> What the task requires: From the first line to the last, copy the data below word for word.

[Information supplied — start]

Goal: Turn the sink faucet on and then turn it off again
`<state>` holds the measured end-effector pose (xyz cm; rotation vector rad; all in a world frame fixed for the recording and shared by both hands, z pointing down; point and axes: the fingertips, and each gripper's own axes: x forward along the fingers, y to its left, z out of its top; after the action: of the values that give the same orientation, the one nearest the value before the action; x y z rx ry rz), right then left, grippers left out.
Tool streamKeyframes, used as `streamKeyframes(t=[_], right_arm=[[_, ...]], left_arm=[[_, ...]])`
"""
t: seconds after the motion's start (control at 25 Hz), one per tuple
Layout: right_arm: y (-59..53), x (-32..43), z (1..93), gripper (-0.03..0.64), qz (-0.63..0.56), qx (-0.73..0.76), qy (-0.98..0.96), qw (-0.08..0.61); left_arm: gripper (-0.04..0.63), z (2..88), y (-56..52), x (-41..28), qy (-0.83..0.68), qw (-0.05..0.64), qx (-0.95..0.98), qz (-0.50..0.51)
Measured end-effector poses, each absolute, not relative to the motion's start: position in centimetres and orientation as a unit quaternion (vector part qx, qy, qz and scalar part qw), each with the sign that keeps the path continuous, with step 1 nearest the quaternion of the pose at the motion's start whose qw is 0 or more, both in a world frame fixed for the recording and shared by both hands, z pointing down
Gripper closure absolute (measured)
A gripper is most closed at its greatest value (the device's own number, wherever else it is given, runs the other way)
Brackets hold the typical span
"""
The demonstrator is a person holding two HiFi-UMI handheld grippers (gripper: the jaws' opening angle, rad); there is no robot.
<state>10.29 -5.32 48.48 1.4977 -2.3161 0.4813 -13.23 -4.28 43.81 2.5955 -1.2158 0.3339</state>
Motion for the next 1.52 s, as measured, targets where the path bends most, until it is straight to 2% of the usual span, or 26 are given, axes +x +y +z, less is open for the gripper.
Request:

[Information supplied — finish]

> Worked solution:
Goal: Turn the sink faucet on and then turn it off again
`<state>` holds the measured end-effector pose (xyz cm; rotation vector rad; all in a world frame fixed for the recording and shared by both hands, z pointing down; point and axes: the fingertips, and each gripper's own axes: x forward along the fingers, y to its left, z out of its top; after the action: of the values that give the same orientation, the one nearest the value before the action; x y z rx ry rz), right then left, grippers left out.
Tool streamKeyframes, used as `streamKeyframes(t=[_], right_arm=[[_, ...]], left_arm=[[_, ...]])`
"""
t: seconds after the motion's start (control at 25 Hz), one per tuple
Layout: right_arm: y (-59..53), x (-32..43), z (1..93), gripper (-0.03..0.64), qz (-0.63..0.56), qx (-0.73..0.76), qy (-0.98..0.96), qw (-0.08..0.61); left_arm: gripper (-0.04..0.63), z (2..88), y (-56..52), x (-41..28), qy (-0.83..0.68), qw (-0.05..0.64), qx (-0.95..0.98), qz (-0.50..0.51)
Measured end-effector poses, each absolute, not relative to the motion's start: position in centimetres and orientation as a unit quaternion (vector part qx, qy, qz and scalar part qw), each with the sign that keeps the path continuous, with step 1 nearest the quaternion of the pose at the motion's start whose qw is 0 or more, both in a world frame fixed for the recording and shared by both hands, z pointing down
Gripper closure absolute (measured)
A gripper is most closed at its greatest value (the device's own number, wherever else it is given, runs the other way)
Brackets hold the typical span
"""
The demonstrator is a person holding two HiFi-UMI handheld grippers (gripper: the jaws' opening angle, rad); there is no robot.
<state>10.29 -5.32 48.48 1.4977 -2.3161 0.4813 -13.23 -4.28 43.81 2.5955 -1.2158 0.3339</state>
Motion for the next 1.52 s, as measured, targets where the path bends most, until it is straight to 2% of the usual span, or 26 are given, axes +x +y +z, less is open for the gripper.
Request:

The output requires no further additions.